Second, with each passing year, the share of the population in the post-Soviet states who lived under and were shaped by the communist regime is declining, and in many places, it is falling fast. Few under the age of 40 today were formed by the communist regime, and none at all of those who are now under the age of 30.
Because these younger people do not have immediate memories of what Soviet rule meant, they frequently have a distorted or at least incomplete view of what it was about and thus are available for mobilization by unscrupulous politicians who play up what they say were the “glories” of that system while saying nothing about its costs.
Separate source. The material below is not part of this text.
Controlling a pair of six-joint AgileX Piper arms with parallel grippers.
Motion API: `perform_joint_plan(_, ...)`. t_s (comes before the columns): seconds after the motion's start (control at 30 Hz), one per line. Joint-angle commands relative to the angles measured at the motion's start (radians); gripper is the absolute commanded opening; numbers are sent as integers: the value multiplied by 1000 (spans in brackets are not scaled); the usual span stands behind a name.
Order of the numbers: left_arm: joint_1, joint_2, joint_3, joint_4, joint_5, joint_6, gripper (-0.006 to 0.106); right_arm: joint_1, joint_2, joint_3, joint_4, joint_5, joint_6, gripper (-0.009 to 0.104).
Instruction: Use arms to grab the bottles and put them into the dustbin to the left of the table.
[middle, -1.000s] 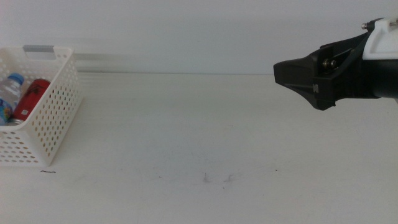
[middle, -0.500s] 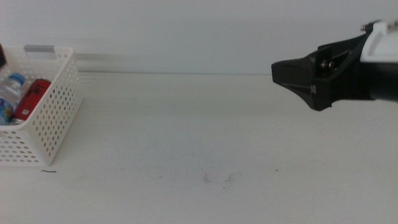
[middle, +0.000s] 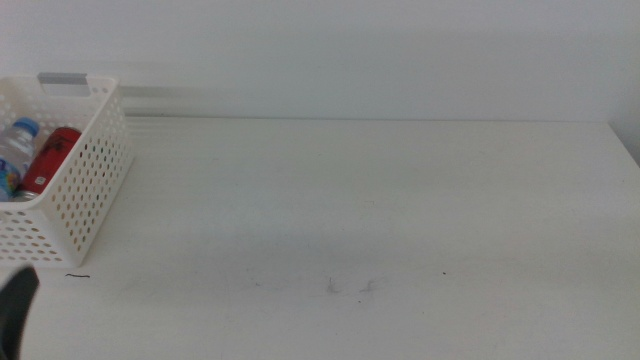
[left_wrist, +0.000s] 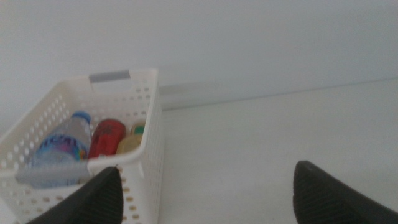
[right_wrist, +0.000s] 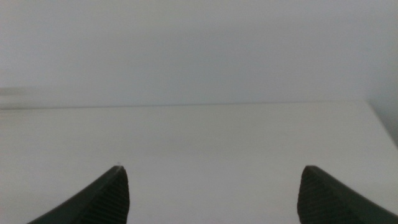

The danger that young people, who should be the hope of the future, might help power a return to that past is so great that one Belarusian paper this week went out of its way to explain to the generation which never knew the USSR why no one should want its return (http://www.gazetaby.com/index.php?sn_nid=10925&sn_cat=37).
The Soviet Union, Salidarnasts’ wrote, began its life as “an unbridled, cruel and clever monster” but ended as “a powerless, malicious and pathetic figure,” capable of massive but senseless violence against its own people and others, yet incapable of giving anyone freedom, dignity, or a better life.
That system “would have been 85 years old on December 30th” of last year, the Belarusian paper observed, “But happily the USSR did not survive to that date.” One of the reasons it did not is that despite its outwardly impressive coercive powers, its people – again be they Balts, Belarusians or the residents of Baku – no longer respected it.
Having failed to provide any basis for loyalty other than fear, the Soviet Union was swept away into the dustbin of history it was always threatening to send others to when people there demonstrated that they were no longer afraid and that for them, Moscow’s period use of violence simply underscored the weakness of the system.
Informing this younger generation whose members never lived under communism about how that tectonic shift occurred in the Azerbaijani capital 18 years ago today thus can help immunize them against the duplicitous claims of those who distort the history of the Soviet past for their own purposes.
And third, many far beyond the borders of what was the Soviet Union need to learn in detail what happened in Baku and why the events there played such a critical role in the demise of the USSR so that they will be able to escape the still-widespread myths about just what happened here.
On the one hand, because so few people in the West in 1990 looked beyond Moscow except to those republics with large and active co-ethnic communities in the West, many analysts there continue to exaggerate the role of the Russians and those with such ties in the demise of the Soviet Union while minimizing the contributions of others.
To say this is in no way to play down the contributions that the Russians and these others made to the demise of the Soviet system both by calling attention to other crimes and by their struggling against the system. These were enormous. But both historical justice and the possibility of a better future requires a more comprehensive picture.
And on the other, because so many people in the West then and now view predominantly Muslim countries like Azerbaijan only through the prism of their conflicts with non-Muslims and as the objects of history rather than its subjects, they are unprepared to acknowledge the independent importance of what happens in these states.
The continuing failure of many in Western countries to do so reinforces a highly selective, culturally myopic view of the historical record. And far more seriously, it undermines the chances that Western countries and the peoples of these countries have to work together.
Reminding those in the West who have a less than comprehensive view about what happened in Baku 18 years ago today and the role that the people of Azerbaijan played in the death of the Soviet Union thus can ensure that they will be better prepared to help create a future in which tragedies like Black January will never happen again.